Aim of the exercise ->
What lines of the data hold the string "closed"? Pull each one out.
=== Section Start ===
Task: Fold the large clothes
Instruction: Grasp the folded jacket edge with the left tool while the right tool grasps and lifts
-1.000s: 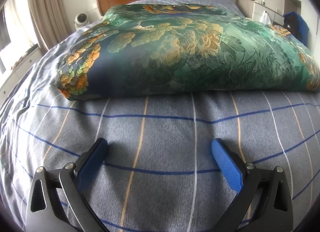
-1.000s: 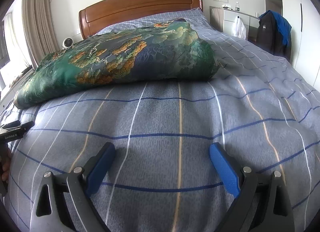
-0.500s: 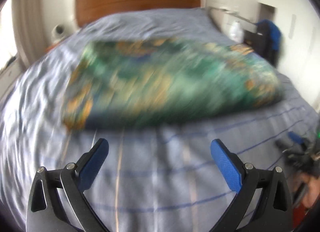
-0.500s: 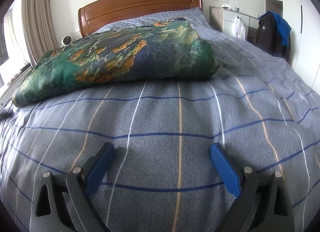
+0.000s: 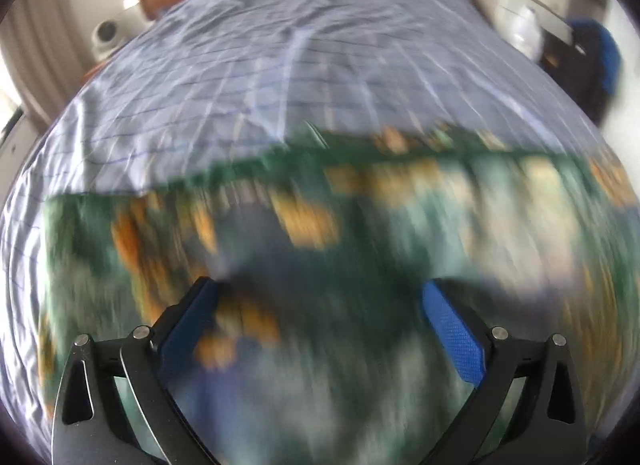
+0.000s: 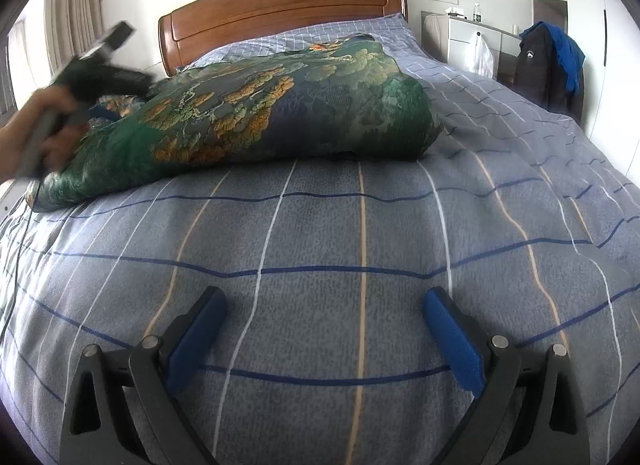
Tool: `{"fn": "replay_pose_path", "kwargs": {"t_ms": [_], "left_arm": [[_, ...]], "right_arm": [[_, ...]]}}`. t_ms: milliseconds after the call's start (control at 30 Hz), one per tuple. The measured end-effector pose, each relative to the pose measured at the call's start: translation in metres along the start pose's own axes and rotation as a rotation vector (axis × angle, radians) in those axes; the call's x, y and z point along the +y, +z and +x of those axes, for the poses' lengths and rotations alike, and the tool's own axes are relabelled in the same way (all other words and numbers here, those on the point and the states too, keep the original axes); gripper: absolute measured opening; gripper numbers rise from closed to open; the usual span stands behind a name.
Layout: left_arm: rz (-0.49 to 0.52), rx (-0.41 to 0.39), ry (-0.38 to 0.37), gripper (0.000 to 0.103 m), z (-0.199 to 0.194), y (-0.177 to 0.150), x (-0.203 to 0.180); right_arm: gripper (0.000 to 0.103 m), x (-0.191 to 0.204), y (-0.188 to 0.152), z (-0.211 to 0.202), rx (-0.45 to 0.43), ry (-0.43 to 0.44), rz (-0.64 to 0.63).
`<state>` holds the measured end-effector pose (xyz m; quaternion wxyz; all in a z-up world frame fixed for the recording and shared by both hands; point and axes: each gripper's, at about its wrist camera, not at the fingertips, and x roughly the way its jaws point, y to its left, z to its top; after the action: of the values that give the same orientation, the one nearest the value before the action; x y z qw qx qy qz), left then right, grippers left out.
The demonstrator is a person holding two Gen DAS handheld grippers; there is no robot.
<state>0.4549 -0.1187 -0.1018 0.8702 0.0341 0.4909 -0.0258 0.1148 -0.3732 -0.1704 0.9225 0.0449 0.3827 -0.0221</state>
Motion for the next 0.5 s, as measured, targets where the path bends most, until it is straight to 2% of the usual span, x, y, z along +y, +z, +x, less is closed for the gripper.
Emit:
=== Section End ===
Solution for this exercise ->
Tool: `{"fn": "replay_pose_path", "kwargs": {"t_ms": [_], "left_arm": [[_, ...]], "right_arm": [[_, ...]]}}`. t_ms: milliseconds after the call's start (control at 30 Hz), one per tuple. The measured end-effector pose, each relative to the pose measured at the call's start: translation in metres along the start pose's own axes and rotation as a rotation vector (axis × angle, radians) in those axes; the call's x, y and z point along the +y, +z and +x of those axes, for the poses' lengths and rotations alike, and the tool's own axes are relabelled in the same way (all other words and numbers here, those on the point and the states too, keep the original axes); gripper: absolute measured opening; gripper numbers rise from closed to open; the usual span stands behind a name.
Motion for the next 0.5 s, as measured, targets where the path bends most, until it is straight to 2% of the usual span, x, y, z along +y, +z, +x, less is closed for the gripper.

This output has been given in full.